To train the model in one device, command as follows:
```
python train.py
```
Arguments:
* `--device_target` : Device where the code will be implemented (Default: Ascend).
* `--data_path` : This should be set to the same directory given to the data_download's data_dir argument.
* `--epochs` : Total train epochs.
* `--batch_size` : Training batch size.
* `--eval_batch_size` : Eval batch size.
* `--field_size` : The number of features.
* `--vocab_size` : The total features of dataset.
* `--emb_dim` : The dense embedding dimension of sparse feature.
* `--deep_layers_dim` : The dimension of all deep layers.
* `--deep_layers_act` : The activation of all deep layers.
* `--dropout_flag` : Whether do dropout.
* `--keep_prob` : The rate to keep in dropout layer.
* `--ckpt_path` : The location of the checkpoint file.

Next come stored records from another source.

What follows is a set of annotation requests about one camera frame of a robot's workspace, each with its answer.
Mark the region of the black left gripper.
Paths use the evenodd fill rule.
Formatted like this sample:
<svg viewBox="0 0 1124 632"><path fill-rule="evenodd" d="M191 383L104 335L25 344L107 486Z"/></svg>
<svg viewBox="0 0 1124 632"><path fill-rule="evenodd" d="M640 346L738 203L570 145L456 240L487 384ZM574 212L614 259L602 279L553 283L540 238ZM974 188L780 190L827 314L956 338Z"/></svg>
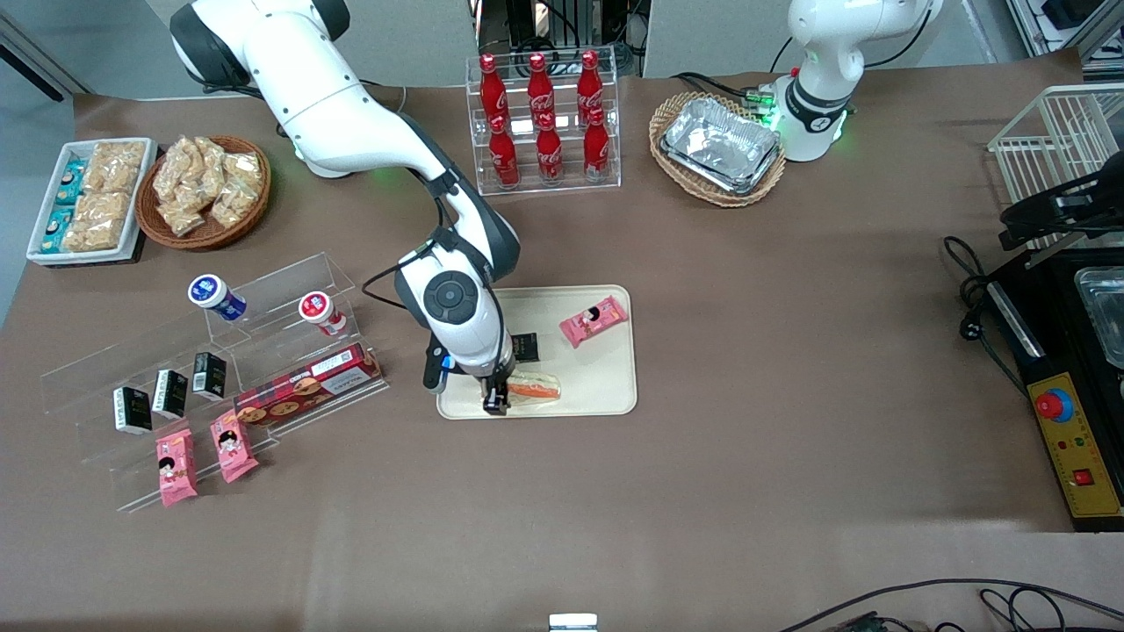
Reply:
<svg viewBox="0 0 1124 632"><path fill-rule="evenodd" d="M1001 249L1018 249L1028 241L1057 233L1120 232L1123 228L1123 177L1102 169L1095 183L1057 195L1051 200L1022 200L1000 213Z"/></svg>

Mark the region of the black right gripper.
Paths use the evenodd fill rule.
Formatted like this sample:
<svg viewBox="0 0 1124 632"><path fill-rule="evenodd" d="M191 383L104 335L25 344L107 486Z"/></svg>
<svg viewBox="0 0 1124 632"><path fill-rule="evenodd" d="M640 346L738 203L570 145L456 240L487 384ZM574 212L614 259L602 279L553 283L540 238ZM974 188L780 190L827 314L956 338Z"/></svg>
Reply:
<svg viewBox="0 0 1124 632"><path fill-rule="evenodd" d="M516 364L511 347L504 347L501 354L489 365L490 371L480 377L482 409L486 415L507 415L509 392L515 392L517 386L517 372L514 372Z"/></svg>

* `--eval_file_name` : Eval output file.
* `--loss_file_name` : Loss output file.
* `--dataset_type` : tfrecord/mindrecord/hd5.
To train the model in distributed, command as follows:
```
# configure environment path before training
bash run_multinpu_train.sh RANK_SIZE EPOCHS DATASET RANK_TABLE_FILE
```
```
# configure environment path before training
bash run_auto_parallel_train.sh RANK_SIZE EPOCHS DATASET RANK_TABLE_FILE
```
To train the model in clusters, command as follows:'''
```
# deploy wide&deep script in clusters
# CLUSTER_CONFIG is a json file, the sample is in script/.
# EXECUTE_PATH is the scripts path after the deploy.
bash deploy_cluster.sh CLUSTER_CONFIG_PATH EXECUTE_PATH
# enter EXECUTE_PATH, and execute start_cluster.sh as follows.
# MODE: "host_device_mix"
bash start_cluster.sh CLUSTER_CONFIG_PATH EPOCH_SIZE VOCAB_SIZE EMB_DIM
DATASET ENV_SH RANK_TABLE_FILE MODE
```
To train and evaluate the model in parameter server mode, command as follows:'''
```
# SERVER_NUM is the number of parameter servers for this task.
# SCHED_HOST is the IP address of scheduler.
# SCHED_PORT is the port of scheduler.
# The number of workers is the same as RANK_SIZE.
bash run_parameter_server_train.sh RANK_SIZE EPOCHS DATASET RANK_TABLE_FILE SERVER_NUM SCHED_HOST SCHED_PORT
```
To evaluate the model, command as follows:
```
python eval.py
```
Arguments:
* `--device_target` : Device where the code will be implemented (Default: Ascend).
* `--data_path` : This should be set to the same directory given to the data_download's data_dir argument.
* `--epochs` : Total train epochs.
* `--batch_size` : Training batch size.
* `--eval_batch_size` : Eval batch size.
* `--field_size` : The number of features.
* `--vocab_size` : The total features of dataset.
* `--emb_dim` : The dense embedding dimension of sparse feature.
* `--deep_layers_dim` : The dimension of all deep layers.
* `--deep_layers_act` : The activation of all deep layers.
* `--keep_prob` : The rate to keep in dropout layer.
* `--ckpt_path` : The location of the checkpoint file.
* `--eval_file_name` : Eval output file.
* `--loss_file_name` : Loss output file.
There are other arguments about models and training process. Use the `--help` or `-h` flag to get a full list of possible arguments with detailed descriptions.